Copy word for word, please, the lines of the entries below running from the one containing "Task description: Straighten" to the one containing "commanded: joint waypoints", both ends included.

TASK DATA –
*** Block opens ***
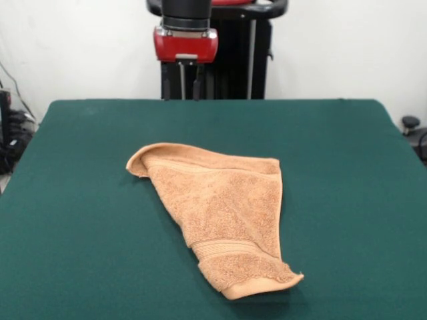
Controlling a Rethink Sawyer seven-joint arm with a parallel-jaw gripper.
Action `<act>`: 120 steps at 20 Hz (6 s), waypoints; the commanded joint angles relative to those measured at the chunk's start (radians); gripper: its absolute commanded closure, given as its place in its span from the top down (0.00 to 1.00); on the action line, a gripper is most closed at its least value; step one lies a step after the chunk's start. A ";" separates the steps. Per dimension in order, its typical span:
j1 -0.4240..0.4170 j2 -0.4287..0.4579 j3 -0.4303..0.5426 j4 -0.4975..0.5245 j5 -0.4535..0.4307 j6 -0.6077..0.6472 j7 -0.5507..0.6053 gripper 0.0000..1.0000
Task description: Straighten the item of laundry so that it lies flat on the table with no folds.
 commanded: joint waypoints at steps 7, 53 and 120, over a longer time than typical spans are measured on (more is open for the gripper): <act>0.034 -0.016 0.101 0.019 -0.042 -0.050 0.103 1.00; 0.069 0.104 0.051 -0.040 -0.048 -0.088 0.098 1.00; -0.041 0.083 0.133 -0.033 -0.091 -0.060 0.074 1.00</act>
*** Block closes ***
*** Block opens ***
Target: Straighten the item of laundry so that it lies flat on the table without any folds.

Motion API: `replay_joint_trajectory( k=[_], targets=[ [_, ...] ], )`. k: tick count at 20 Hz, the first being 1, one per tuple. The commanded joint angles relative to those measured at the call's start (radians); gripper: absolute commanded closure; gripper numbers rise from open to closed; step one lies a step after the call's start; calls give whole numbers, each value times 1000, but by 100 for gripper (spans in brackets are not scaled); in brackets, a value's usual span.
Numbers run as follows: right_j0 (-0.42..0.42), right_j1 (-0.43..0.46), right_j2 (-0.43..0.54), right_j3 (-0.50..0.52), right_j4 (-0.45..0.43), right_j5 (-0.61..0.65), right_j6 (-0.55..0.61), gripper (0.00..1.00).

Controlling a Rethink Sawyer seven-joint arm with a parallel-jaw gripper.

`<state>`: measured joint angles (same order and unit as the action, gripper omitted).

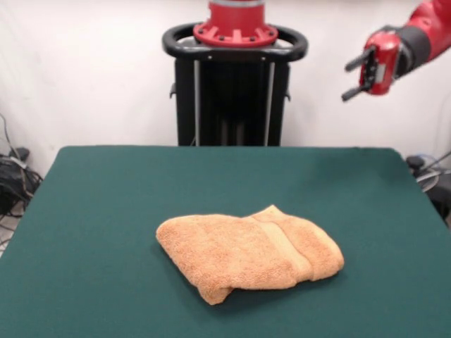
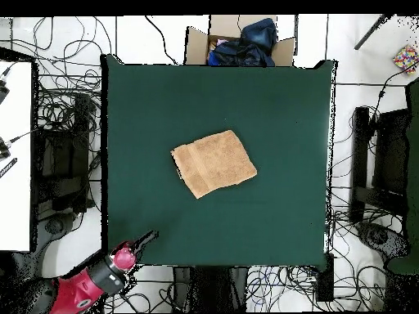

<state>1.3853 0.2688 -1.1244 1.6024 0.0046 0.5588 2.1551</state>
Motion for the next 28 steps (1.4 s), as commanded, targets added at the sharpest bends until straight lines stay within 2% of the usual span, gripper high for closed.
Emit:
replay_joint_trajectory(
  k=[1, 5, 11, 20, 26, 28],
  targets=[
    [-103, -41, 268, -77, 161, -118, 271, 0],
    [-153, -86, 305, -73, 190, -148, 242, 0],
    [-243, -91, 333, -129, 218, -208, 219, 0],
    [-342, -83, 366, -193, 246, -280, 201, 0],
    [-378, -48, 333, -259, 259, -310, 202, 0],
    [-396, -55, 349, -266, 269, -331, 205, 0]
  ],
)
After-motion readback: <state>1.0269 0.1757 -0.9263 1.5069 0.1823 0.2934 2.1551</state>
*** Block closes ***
EXERCISE RESULT –
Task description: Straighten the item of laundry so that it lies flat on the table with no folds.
 commanded: joint waypoints at steps 7, 53 and 120, over a longer time than typical spans are measured on (more is open for the gripper): <act>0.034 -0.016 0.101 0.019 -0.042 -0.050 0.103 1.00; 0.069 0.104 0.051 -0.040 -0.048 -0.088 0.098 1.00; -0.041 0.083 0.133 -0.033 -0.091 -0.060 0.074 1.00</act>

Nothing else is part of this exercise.